Could you output all of the records below exactly as they appear?

_ _ _ _ _ _ _

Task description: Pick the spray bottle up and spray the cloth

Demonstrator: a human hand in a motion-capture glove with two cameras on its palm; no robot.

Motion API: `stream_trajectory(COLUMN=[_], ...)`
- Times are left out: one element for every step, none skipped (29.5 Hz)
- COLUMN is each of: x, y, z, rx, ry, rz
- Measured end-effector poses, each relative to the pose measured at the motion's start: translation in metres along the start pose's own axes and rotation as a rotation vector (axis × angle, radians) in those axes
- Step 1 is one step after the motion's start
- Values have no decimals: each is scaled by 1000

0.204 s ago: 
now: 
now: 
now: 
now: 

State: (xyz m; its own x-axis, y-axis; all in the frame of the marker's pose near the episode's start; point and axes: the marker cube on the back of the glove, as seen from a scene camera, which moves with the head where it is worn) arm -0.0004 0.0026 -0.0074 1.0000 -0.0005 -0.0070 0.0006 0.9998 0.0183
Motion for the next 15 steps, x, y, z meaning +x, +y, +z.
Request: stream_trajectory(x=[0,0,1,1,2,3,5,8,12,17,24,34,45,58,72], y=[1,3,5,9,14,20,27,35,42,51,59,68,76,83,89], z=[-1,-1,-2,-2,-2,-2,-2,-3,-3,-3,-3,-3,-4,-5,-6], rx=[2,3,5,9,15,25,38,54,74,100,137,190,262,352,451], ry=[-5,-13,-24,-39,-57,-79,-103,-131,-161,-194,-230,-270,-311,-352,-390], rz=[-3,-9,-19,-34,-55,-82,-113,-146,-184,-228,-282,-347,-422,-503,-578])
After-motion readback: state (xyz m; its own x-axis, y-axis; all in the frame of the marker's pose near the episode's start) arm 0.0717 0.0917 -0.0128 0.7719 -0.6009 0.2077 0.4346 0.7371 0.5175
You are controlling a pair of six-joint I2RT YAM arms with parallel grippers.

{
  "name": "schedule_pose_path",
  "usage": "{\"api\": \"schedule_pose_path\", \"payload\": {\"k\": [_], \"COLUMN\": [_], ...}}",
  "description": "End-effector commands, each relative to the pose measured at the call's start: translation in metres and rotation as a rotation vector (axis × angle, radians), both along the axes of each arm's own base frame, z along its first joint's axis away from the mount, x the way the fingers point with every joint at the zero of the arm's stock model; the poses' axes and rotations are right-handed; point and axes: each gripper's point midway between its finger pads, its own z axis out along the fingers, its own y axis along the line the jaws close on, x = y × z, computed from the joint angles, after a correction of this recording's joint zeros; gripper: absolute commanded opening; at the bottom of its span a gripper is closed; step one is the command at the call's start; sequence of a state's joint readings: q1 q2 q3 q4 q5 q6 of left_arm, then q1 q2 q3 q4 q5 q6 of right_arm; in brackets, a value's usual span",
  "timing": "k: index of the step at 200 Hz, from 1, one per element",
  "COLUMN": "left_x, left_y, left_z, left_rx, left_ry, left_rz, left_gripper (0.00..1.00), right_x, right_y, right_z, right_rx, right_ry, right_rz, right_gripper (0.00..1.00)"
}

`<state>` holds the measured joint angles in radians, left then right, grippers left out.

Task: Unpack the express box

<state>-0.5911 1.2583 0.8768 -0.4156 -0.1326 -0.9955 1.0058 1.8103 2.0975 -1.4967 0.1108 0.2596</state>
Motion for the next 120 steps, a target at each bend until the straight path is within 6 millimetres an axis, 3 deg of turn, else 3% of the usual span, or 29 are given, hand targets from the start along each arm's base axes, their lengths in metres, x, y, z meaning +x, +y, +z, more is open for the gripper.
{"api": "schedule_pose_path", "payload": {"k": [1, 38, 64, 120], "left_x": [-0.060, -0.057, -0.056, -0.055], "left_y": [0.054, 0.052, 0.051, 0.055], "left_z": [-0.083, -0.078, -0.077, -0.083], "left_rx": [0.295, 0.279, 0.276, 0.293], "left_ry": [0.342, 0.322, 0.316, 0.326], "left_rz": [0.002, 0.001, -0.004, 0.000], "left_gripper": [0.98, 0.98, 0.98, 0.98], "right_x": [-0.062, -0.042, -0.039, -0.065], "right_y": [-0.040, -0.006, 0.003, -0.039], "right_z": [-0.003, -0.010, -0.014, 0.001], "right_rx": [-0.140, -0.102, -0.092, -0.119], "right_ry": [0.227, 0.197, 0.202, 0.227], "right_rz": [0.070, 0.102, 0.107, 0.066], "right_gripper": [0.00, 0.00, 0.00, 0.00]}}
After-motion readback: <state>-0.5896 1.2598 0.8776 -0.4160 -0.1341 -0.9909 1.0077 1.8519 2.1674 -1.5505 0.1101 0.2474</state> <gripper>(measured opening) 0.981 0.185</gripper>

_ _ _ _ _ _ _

TASK SOLUTION:
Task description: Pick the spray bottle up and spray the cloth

Demonstrator: a human hand in a motion-capture glove with two cameras on its palm; no robot.

Motion API: `stream_trajectory(COLUMN=[_], ...)`
- Times are left out: one element for every step, none skipped (29.5 Hz)
- COLUMN is each of: x, y, z, rx, ry, rz
- Measured end-effector poses, each relative to the pose measured at the motion's start: translation in metres along the start pose's own axes and rotation as a rotation vector (axis × angle, radians) in those axes
- Step 1 is one step after the motion's start
- Values have no decimals: each is scaled by 1000

0.204 s ago: 
now: 
now: 
now: 
now: 

State: (xyz m; its own x-axis, y-axis; all in the frame of the marker's pose near the episode's start; point and axes: the marker cube on the back of the glove, as seen from a scene camera, which moves with the head where it is worn) arm -0.0004 0.0026 -0.0074 1.0000 -0.0005 -0.0070 0.0006 0.9998 0.0183
Motion for the next 15 steps, x, y, z meaning +x, +y, +z.
Request: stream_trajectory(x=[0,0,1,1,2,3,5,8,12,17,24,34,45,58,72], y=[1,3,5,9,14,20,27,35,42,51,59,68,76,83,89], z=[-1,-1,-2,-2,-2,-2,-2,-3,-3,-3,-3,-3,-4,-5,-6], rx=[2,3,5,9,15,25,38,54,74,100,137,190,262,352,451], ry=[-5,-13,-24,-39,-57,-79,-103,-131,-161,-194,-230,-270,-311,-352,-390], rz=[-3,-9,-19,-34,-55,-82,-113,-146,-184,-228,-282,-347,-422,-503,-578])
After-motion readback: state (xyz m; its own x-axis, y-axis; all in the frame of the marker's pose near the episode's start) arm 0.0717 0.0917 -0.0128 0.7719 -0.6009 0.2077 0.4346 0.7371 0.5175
You are controlling a pair of six-joint I2RT YAM arms with parallel grippers.

{
  "name": "schedule_pose_path",
  "usage": "{\"api\": \"schedule_pose_path\", \"payload\": {\"k\": [_], \"COLUMN\": [_], ...}}",
  "description": "End-effector commands, each relative to the pose measured at the call's start: translation in metres and rotation as a rotation vector (axis × angle, radians), both along the axes of each arm's own base frame, z along its first joint's axis away from the mount, x the way the fingers point with every joint at the zero of the arm's stock model; the poses' axes and rotations are right-handed; point and axes: each gripper's point midway between its finger pads, its own z axis out along the fingers, its own y axis along the line the jaws close on, x = y × z, computed from the joint angles, after a correction of this recording's joint zeros; gripper: absolute commanded opening; at the bottom of its span a gripper is closed; step one is the command at the call's start; sequence of a state's joint readings: q1 q2 q3 q4 q5 q6 of left_arm, then q1 q2 q3 q4 q5 q6 of right_arm; in brackets, a value's usual span",
  "timing": "k: index of the step at 200 Hz, from 1, one per element",
  "COLUMN": "left_x, left_y, left_z, left_rx, left_ry, left_rz, left_gripper (0.00..1.00), right_x, right_y, right_z, right_rx, right_ry, right_rz, right_gripper (0.00..1.00)"
}

`<state>` holds the measured joint angles in radians, left then right, grippers left out.

Task: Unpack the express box

<state>-0.5911 1.2583 0.8768 -0.4156 -0.1326 -0.9955 1.0058 1.8103 2.0975 -1.4967 0.1108 0.2596</state>
Motion for the next 120 steps, a target at each bend until the straight path is within 6 millimetres an axis, 3 deg of turn, else 3% of the usual span, or 29 are given, hand targets from the start along each arm's base axes, their lengths in metres, x, y, z meaning +x, +y, +z, more is open for the gripper.
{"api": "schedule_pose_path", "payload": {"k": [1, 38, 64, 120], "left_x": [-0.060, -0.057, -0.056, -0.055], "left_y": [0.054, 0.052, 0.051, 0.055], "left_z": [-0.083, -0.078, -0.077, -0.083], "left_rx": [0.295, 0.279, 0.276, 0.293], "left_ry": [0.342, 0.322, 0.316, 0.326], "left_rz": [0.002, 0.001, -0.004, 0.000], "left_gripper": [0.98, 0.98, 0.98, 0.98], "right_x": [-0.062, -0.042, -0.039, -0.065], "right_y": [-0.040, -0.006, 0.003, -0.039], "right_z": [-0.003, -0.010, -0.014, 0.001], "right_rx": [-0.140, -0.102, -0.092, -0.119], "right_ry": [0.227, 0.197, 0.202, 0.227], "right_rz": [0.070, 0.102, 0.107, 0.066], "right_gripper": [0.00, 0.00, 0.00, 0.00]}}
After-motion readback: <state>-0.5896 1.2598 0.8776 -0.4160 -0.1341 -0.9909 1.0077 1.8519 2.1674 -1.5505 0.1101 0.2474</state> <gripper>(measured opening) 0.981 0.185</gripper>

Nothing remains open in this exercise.